## [Supplied entries]

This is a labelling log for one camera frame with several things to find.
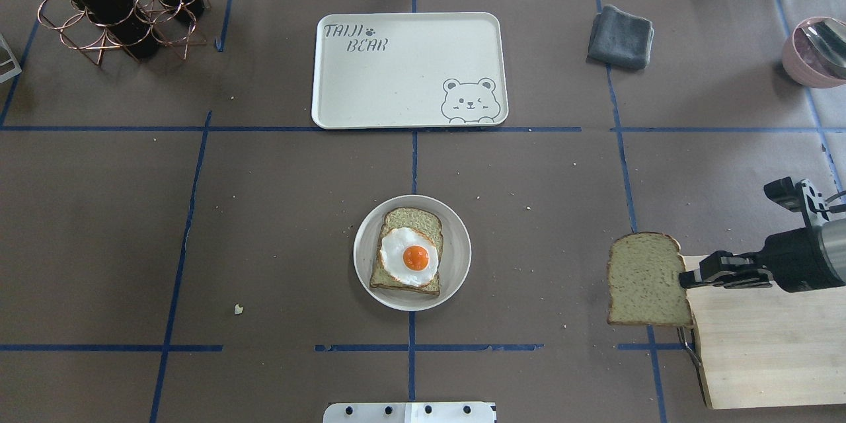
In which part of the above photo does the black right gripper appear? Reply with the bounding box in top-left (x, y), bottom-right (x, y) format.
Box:
top-left (679, 228), bottom-right (835, 293)

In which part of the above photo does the bread slice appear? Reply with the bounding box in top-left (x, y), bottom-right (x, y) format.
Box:
top-left (369, 208), bottom-right (443, 296)
top-left (607, 231), bottom-right (694, 328)

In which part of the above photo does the white round plate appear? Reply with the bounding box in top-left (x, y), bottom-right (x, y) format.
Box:
top-left (352, 195), bottom-right (473, 311)

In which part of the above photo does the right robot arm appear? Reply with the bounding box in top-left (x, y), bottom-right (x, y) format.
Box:
top-left (679, 220), bottom-right (845, 293)

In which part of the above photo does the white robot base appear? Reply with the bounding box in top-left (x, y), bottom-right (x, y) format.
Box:
top-left (323, 401), bottom-right (498, 422)

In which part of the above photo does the cream bear tray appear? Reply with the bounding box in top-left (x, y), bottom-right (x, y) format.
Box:
top-left (311, 11), bottom-right (510, 129)

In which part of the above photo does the wooden cutting board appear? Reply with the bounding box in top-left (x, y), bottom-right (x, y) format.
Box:
top-left (686, 286), bottom-right (845, 410)

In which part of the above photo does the pink bowl with ice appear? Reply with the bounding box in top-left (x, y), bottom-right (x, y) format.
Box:
top-left (781, 17), bottom-right (845, 89)

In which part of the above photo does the steel scoop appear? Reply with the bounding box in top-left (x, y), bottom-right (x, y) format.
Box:
top-left (800, 19), bottom-right (845, 79)

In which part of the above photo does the grey folded cloth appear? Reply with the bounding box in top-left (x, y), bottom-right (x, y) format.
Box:
top-left (588, 4), bottom-right (654, 70)

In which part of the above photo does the fried egg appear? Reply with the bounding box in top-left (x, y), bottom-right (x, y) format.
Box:
top-left (378, 227), bottom-right (440, 288)

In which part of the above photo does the white metal object at edge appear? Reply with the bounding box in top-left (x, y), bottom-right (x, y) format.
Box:
top-left (0, 35), bottom-right (22, 83)

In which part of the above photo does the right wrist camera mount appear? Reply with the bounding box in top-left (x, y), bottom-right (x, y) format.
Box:
top-left (763, 176), bottom-right (845, 228)

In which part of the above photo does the copper wire bottle rack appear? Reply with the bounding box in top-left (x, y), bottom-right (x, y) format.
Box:
top-left (37, 0), bottom-right (210, 65)

## [Exercise]
If a line in the records above has the word "camera", copy it.

## [Result of the task]
This is a labelling log for one camera frame with several things to find.
In which part of the above photo does the right wrist camera mount appear? Reply with the bounding box in top-left (x, y), bottom-right (x, y) format.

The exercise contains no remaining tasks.